The so-called New Federalism, under which state constitutions are more protective of individual rights than interpretations of federal law, is a relatively new phenomenon in American government.
It quietly took root almost two decades ago when liberal state judges, including Oregon Supreme Court Justice Hans Linde, took the lead to shore up rights afforded by state constitutions in the face of rising conservativism in the federal court system.
Professor Ronald K.L. Collins, an authority on state constitutions, says that over the past 20 years state high courts have issued more than 600 opinions in which they relied on state constitutions to provide broader protections for individuals than federal law. These decisions range from school funding to search-and-seizure rules and privacy-related abortion rights. States that bolstered individual rights beyond federal protections include California, Florida, Massachusetts, New Jersey, New York, and Texas.

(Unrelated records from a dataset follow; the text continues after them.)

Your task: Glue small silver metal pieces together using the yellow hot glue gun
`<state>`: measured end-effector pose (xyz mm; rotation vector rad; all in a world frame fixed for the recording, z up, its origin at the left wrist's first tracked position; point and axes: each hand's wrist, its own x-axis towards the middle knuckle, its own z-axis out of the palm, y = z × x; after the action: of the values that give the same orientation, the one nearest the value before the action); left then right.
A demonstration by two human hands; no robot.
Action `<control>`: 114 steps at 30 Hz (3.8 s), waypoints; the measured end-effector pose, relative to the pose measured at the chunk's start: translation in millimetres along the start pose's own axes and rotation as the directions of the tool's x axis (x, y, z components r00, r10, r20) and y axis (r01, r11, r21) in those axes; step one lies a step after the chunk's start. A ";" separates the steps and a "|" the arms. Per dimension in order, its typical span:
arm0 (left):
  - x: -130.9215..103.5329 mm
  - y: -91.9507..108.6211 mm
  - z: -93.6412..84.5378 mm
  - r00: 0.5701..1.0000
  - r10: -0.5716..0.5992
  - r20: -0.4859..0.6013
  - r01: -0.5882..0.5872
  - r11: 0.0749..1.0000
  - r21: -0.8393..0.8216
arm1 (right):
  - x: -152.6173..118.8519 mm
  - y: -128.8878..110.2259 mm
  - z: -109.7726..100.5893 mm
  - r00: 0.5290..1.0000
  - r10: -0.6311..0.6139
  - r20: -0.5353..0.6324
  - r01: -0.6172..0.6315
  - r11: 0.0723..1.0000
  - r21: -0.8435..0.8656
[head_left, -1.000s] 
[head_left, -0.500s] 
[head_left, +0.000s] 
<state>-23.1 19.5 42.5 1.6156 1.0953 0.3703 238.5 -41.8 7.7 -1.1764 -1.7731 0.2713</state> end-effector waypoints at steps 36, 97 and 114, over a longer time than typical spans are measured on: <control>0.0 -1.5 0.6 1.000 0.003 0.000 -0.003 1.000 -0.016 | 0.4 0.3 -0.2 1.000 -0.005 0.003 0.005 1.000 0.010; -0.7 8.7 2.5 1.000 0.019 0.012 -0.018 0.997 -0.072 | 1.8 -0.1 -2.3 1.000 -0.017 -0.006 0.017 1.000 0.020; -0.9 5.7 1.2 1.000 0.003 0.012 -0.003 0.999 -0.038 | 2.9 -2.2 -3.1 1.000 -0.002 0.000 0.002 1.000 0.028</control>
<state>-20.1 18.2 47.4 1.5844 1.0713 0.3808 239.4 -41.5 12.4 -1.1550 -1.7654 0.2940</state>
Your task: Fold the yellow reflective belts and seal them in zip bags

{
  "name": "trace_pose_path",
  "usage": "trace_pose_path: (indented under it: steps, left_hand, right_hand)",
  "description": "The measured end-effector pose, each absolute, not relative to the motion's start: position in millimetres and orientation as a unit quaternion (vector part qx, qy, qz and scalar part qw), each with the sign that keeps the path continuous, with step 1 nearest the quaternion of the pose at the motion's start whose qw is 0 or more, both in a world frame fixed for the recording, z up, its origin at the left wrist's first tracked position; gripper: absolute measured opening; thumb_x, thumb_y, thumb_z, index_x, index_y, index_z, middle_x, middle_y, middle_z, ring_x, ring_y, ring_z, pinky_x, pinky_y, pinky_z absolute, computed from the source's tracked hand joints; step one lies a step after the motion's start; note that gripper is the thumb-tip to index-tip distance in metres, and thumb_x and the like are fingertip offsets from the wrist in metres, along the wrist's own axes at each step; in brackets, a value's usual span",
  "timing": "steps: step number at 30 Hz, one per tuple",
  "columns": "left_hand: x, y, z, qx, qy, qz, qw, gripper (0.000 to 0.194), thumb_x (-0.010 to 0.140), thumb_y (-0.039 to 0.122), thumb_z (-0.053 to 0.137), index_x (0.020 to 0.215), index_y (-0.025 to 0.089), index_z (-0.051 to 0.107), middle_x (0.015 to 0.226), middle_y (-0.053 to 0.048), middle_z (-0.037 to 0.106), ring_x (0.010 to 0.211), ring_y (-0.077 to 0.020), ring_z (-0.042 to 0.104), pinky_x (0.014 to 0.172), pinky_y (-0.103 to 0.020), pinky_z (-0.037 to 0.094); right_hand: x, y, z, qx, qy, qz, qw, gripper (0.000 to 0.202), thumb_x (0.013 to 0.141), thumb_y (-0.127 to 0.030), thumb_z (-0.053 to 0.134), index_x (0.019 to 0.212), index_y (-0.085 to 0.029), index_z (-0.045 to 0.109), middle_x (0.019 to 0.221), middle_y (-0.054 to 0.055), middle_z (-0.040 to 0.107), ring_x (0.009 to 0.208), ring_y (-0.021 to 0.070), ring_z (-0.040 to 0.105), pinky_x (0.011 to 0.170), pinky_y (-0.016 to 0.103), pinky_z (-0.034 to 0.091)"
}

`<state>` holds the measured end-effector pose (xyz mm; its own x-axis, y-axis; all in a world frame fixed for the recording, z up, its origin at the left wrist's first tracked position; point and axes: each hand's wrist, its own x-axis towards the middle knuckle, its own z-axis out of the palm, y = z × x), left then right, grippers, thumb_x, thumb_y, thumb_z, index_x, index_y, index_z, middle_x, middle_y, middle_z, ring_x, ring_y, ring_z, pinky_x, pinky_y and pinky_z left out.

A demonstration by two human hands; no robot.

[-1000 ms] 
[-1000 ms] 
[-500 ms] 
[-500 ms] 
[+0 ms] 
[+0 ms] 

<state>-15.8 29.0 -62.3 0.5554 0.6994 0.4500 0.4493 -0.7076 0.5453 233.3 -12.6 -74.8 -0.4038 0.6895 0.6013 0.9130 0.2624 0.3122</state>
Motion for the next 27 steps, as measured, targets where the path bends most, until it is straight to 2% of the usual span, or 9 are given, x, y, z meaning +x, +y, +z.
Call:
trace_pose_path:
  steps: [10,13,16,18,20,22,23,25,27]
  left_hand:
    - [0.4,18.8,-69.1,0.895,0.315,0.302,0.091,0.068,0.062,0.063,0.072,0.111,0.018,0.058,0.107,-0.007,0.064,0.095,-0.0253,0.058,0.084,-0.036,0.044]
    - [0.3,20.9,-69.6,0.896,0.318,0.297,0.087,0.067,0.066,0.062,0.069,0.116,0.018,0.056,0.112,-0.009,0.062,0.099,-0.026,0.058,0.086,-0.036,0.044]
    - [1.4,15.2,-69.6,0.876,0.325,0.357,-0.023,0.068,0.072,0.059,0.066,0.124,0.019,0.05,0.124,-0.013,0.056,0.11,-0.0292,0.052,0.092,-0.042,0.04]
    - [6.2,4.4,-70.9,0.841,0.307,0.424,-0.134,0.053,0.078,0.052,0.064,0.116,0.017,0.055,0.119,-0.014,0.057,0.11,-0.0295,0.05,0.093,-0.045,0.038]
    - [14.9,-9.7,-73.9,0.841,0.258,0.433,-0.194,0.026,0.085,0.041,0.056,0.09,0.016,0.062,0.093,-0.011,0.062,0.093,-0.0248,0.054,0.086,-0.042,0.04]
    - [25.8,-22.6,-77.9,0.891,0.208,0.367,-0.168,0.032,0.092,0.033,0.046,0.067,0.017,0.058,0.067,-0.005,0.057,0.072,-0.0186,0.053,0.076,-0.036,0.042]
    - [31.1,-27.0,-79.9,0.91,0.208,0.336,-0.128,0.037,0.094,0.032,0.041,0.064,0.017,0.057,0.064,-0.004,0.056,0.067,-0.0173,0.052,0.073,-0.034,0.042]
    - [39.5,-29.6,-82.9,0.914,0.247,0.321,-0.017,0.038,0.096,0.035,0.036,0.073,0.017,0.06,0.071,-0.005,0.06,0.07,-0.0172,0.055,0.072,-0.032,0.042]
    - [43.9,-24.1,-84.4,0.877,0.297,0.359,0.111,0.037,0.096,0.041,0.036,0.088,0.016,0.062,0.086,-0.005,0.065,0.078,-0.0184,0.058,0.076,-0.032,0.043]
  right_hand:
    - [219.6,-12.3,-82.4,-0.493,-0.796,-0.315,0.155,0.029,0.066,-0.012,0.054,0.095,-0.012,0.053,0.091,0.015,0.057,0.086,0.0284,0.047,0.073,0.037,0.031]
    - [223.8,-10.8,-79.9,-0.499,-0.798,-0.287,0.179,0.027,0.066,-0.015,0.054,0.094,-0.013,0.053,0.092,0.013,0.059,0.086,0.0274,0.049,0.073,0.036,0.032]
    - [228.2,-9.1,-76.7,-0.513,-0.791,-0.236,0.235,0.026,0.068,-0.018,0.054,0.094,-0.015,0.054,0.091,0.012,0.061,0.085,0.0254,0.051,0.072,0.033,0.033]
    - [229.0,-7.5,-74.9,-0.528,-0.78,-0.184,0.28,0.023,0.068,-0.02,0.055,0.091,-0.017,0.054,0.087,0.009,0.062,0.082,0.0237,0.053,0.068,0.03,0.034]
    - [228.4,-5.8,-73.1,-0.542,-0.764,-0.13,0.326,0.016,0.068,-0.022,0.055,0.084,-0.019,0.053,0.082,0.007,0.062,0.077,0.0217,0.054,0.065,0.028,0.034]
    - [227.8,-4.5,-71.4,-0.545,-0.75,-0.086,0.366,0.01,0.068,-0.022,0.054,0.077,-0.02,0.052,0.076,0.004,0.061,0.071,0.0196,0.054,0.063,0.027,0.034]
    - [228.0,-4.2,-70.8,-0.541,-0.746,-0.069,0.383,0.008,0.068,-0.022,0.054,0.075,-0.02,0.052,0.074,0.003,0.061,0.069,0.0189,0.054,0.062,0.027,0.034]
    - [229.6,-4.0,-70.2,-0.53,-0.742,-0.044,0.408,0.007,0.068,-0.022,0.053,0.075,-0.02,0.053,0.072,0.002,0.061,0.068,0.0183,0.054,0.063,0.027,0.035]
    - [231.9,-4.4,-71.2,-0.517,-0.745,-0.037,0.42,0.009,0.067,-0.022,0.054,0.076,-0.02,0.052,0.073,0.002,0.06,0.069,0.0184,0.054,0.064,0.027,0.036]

Retired Chief Justice Edward Hennessey of the Massachusetts Supreme Judicial Court wrote recently that the US Supreme Court recognizes the rights of states to extend protections to the individual under state constitutions.
US Supreme Court Associate Justice William Brennan, points out Justice Hennessey, has said that the federal constitution ``provides only a floor for civil rights protection.'' Justice Brennan also stressed the ``importance of state ventures above the federal minimums.''
Does this mean that while a conservative political trend continues among the federal judiciary, individuals will be better protected by state law than the US Constitution? Hopefully not. On the eve of the bicentennial of the Bill of Rights, it would be ironic to downplay the effectiveness of its protections to individuals.
State covenants and statutes are not meant to supersede the Constitution's first 10 amendments. They may expand on interpretation and, in some instances, balance the influence of federal opinions.
It is sometimes argued that states are closer to the will of the people than the federal government. It should also be realized that state legislatures are susceptible to political pressures and may be persuaded by powerful interest groups to change state constitutions. The US Constitution, including the Bill of Rights, is less likely to change under political pressure.
The New Federalism is an interesting, if not necessary development. Let us not write off, however, the Bill of Rights and its endurance under all political regimes.